## EXERCISE AIM
Every line of the material that mentions the word "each" should be copied out.

....

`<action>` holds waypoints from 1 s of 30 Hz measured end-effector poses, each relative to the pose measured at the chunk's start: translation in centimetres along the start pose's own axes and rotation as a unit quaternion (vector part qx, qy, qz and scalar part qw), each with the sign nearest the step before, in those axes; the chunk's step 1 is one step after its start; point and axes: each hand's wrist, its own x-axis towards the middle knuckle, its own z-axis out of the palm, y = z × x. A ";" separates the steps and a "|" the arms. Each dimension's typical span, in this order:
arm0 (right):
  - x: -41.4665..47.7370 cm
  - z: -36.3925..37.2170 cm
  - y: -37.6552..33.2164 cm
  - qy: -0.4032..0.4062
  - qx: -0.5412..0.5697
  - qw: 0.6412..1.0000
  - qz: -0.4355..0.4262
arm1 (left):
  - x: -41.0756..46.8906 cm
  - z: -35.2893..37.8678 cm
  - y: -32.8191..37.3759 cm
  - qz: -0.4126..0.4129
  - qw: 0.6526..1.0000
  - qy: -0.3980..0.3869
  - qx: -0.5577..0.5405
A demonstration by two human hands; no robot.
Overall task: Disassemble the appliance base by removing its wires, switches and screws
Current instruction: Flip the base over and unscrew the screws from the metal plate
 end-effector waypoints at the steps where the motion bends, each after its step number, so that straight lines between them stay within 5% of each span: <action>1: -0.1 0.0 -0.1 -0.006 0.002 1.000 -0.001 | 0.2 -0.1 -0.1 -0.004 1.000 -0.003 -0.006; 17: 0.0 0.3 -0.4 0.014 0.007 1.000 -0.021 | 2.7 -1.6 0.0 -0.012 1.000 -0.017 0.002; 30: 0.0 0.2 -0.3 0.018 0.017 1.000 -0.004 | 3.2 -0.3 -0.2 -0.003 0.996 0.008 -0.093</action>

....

## TASK ANSWER
`<action>` holds waypoints from 1 s of 30 Hz measured end-effector poses, each relative to the pose measured at the chunk's start: translation in centimetres along the start pose's own axes and rotation as a unit quaternion (vector part qx, qy, qz and scalar part qw), each with the sign nearest the step before, in those axes; the chunk's step 1 is one step after its start; point and axes: each hand's wrist, its own x-axis towards the middle knuckle, its own z-axis out of the palm, y = z × x. A ";" separates the steps and a "|" the arms. Each dimension's typical span, in this order:
 end-effector waypoints at the steps where the motion bends, each after its step number, so that straight lines between them stay within 5% of each span: <action>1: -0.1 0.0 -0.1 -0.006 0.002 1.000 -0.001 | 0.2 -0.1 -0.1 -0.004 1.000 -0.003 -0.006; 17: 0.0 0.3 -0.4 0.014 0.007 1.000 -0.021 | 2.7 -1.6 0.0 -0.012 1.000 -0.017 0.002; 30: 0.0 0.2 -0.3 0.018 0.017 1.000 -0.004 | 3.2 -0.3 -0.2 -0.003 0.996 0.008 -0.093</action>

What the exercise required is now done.